- Original UK quad poster
- Directed by: John Paddy Carstairs
- Written by: John Paddy Carstairs (screenplay); Charlie Drake (additional dialogue);
- Story by: Anne Burnaby; Stafford Byrne; Robert Hall;
- Produced by: Gordon Scott
- Starring: Charlie Drake
- Cinematography: Gilbert Taylor
- Edited by: Richard Best
- Music by: Stanley Black
- Production company: Associated British Picture Corporation
- Distributed by: Warner-Pathé Distributors (UK)
- Release date: 8 September 1960 (UK);
- Running time: 92 minutes
- Country: United Kingdom
- Language: English

= Sands of the Desert =

1960 British film by John Paddy Carstairs

Sands of the Desert is a 1960 British adventure comedy film directed and written by John Paddy Carstairs and starring Charlie Drake (his first lead role in a feature film), Peter Arne, Sarah Branch and Raymond Huntley.

==Plot==
Charlie Sands, a British travel agent, is sent to run a holiday camp in the Arabian Peninsula after his predecessor is assassinated because the property is sitting on a potential oilfield.

==Box office==
Kine Weekly called it a "money maker" at the British box office in 1960.

==Critical reception==
The Monthly Film Bulletin wrote: "Charlie Drake's original comedy talent, as exploited by his television shows, here vanishes beneath a heavy, studio-bound hash-up of slapstick and obvious jokes about sheikhs, harems and mirages. Unconvincing model work, a sentimental sub-plot and the wooden playing of the heroine are further insurmountable difficulties besetting the comedian's attempts to lighten the mixture by his impish mannerisms of gait and speech."

Leslie Halliwell wrote "Limp star comedy with poor studio work and meandering script."

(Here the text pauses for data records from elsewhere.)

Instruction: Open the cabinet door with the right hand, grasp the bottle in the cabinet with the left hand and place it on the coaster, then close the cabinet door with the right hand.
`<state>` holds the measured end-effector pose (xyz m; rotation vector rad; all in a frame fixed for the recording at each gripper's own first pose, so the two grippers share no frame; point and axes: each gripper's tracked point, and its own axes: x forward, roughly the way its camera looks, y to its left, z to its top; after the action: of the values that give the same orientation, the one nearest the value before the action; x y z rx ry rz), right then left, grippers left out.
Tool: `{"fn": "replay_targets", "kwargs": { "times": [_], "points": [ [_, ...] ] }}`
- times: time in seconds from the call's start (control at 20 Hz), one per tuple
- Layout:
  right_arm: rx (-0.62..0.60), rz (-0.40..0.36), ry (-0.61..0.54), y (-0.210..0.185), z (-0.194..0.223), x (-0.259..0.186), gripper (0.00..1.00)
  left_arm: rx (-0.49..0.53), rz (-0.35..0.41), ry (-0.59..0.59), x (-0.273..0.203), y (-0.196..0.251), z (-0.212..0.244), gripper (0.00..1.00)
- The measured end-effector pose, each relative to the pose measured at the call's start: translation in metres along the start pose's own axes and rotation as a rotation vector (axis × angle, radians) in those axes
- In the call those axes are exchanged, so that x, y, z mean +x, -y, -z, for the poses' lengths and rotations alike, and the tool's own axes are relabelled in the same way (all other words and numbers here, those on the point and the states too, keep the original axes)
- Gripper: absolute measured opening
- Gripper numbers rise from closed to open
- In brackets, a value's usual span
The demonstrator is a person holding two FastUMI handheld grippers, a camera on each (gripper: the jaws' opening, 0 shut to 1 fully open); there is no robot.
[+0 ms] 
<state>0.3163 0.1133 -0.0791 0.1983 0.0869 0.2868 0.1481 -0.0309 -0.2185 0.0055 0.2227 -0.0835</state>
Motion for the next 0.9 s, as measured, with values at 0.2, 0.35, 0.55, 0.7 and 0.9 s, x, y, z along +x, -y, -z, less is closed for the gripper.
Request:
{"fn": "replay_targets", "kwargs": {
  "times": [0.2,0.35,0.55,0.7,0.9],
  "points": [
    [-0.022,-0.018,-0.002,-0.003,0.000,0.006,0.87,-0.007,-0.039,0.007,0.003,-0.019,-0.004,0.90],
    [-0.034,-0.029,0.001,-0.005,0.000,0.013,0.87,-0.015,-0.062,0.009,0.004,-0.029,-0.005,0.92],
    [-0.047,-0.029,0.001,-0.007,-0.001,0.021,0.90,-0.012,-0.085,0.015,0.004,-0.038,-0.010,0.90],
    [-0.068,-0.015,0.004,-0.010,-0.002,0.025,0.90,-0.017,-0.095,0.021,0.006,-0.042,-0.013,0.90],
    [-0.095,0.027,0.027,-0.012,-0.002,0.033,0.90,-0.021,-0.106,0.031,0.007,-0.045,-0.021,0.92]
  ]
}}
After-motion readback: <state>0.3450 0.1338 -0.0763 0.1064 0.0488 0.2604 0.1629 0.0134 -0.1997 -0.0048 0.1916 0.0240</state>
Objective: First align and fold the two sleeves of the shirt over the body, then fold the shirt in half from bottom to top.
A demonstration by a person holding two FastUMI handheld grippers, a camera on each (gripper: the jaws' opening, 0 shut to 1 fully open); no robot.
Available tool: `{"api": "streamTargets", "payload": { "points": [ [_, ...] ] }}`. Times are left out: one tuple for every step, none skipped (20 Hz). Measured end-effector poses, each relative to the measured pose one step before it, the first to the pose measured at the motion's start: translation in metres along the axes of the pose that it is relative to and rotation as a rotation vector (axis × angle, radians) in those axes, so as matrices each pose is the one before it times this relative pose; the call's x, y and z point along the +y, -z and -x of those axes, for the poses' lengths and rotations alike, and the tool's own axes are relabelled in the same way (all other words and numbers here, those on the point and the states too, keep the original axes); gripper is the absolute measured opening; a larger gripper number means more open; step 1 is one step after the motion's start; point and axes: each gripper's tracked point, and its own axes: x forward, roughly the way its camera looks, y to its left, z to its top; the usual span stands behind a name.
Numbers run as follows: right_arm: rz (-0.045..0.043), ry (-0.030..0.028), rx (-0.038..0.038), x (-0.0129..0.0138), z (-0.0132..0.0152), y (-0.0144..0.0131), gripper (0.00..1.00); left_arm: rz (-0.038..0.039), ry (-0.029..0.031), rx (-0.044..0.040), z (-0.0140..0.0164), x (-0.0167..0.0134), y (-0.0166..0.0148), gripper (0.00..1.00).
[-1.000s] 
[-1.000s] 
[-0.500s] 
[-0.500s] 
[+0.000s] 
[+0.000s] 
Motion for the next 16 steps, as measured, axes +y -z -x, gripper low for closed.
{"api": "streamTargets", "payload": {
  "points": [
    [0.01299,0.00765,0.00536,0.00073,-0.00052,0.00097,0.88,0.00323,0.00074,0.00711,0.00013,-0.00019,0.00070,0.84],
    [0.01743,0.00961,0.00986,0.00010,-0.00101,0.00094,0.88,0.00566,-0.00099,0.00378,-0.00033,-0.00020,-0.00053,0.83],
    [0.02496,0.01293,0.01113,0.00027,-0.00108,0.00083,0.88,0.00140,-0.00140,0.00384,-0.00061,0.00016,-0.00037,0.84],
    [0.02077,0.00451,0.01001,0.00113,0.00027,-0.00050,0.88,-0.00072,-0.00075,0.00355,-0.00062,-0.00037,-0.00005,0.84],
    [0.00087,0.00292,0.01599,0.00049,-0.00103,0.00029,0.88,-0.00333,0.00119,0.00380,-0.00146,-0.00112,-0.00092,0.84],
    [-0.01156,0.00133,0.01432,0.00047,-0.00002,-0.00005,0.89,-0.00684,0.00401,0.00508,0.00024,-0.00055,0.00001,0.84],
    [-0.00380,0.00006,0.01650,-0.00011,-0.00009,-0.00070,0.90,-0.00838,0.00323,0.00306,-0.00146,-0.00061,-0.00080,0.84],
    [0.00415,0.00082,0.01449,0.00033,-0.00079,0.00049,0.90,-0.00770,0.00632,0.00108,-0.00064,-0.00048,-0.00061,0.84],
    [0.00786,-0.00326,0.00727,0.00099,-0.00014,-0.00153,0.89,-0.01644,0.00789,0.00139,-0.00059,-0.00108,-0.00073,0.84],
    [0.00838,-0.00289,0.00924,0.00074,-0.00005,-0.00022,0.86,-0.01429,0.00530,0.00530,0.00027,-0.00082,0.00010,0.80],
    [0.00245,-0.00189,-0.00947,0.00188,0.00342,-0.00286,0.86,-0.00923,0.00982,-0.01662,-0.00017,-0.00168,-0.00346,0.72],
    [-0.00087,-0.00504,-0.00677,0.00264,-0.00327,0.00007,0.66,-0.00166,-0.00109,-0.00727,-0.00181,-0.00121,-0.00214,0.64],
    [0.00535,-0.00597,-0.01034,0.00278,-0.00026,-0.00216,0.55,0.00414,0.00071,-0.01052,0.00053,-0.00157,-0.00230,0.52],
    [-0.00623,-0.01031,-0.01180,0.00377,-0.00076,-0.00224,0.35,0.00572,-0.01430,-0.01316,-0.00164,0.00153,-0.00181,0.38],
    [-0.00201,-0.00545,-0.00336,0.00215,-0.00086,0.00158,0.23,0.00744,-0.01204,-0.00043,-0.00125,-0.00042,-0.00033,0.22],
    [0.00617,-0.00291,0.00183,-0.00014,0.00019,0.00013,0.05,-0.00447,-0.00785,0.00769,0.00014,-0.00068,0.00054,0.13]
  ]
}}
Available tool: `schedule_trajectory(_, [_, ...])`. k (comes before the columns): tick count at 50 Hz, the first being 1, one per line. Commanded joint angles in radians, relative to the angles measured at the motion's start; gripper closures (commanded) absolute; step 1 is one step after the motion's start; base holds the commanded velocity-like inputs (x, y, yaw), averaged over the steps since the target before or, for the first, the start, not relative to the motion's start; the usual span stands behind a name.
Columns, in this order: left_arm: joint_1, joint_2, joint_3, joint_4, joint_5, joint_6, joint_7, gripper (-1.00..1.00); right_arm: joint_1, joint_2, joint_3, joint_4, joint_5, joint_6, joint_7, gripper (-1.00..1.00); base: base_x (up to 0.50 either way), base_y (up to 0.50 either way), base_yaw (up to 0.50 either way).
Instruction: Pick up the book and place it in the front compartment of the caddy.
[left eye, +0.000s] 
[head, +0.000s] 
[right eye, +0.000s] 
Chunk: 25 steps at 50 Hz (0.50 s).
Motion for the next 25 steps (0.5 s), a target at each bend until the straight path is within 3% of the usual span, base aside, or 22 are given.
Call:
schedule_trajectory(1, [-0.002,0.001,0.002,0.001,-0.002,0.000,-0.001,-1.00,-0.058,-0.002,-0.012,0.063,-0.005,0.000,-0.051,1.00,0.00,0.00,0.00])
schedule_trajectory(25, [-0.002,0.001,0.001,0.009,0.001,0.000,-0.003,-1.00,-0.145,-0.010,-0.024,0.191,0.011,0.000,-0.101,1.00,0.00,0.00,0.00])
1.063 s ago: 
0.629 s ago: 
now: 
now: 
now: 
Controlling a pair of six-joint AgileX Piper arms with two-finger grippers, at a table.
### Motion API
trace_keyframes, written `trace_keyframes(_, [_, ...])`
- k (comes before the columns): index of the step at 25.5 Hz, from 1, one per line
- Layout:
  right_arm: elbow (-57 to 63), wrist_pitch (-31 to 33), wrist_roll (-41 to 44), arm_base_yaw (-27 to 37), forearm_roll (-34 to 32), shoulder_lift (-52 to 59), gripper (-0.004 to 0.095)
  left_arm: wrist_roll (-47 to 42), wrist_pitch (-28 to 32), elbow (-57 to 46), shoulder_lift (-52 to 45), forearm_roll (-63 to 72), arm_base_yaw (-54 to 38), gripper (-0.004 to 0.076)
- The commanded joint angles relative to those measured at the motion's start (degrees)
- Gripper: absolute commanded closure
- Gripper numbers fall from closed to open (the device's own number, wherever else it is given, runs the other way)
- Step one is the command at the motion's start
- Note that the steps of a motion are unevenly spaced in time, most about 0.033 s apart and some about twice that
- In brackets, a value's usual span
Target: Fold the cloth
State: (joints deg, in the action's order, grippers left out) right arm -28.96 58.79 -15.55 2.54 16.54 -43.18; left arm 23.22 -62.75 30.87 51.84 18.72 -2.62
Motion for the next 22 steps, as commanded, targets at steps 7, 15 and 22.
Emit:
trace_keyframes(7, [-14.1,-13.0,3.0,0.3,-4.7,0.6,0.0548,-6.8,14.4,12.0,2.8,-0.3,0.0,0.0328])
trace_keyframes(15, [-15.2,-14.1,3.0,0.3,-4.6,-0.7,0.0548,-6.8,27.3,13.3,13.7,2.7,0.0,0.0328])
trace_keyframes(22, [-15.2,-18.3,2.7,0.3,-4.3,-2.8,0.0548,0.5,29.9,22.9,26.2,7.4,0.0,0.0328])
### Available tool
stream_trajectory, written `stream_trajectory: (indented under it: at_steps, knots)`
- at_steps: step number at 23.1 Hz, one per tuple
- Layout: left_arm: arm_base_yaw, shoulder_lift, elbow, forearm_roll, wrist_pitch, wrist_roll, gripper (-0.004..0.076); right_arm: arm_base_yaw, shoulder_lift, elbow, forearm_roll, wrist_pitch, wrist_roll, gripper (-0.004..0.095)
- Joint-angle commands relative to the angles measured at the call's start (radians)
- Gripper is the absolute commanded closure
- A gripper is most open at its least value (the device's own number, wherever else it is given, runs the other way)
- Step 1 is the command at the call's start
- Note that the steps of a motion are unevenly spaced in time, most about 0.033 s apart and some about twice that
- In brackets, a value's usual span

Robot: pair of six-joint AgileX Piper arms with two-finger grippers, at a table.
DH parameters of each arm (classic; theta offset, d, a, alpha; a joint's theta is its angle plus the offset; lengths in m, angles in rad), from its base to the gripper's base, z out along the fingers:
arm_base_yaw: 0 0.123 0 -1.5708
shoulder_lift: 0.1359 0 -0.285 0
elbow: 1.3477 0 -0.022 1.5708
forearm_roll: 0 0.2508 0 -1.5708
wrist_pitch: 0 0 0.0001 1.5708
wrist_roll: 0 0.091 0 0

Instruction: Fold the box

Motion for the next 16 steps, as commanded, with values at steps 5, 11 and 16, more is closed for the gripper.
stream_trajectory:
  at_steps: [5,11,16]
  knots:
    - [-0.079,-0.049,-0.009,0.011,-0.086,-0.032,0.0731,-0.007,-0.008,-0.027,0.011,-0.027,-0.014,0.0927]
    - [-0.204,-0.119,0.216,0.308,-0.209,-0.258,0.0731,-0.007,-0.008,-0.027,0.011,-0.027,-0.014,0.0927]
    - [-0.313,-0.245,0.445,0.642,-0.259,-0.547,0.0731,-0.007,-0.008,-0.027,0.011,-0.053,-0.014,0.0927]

In The Radio Times Guide to Films David Parkinson gave the film 1/5 stars, writing: "Poor old Charlie Drake. To call his flirtation with film fame and unmitigated disaster, would be understating the extent which he failed to translate his stage, radio and TV success to the big screen. Director John Paddy Carstairs also who wrote this silly story in which travel agent Drakes sets out to uncover the saboteur at a holiday camp. Better than his other efforts, but that's not saying much."

Variety wrote: "Color and lensing is good, but the editing, as so often in this sort of film where one situation rarely leads to another, is often erratic. "Desert" will do okay with undiscriminating audiences, but Drake might have been well advised to have thinned down on his role until he has gained greater big screen experience."

TV Guide described it as "a mildly amusing comedy that never really delivers its laugh quota, due primarily to its uneven script. Drake, a popular British television comic of the day, is good, though the movies are clearly not his metier."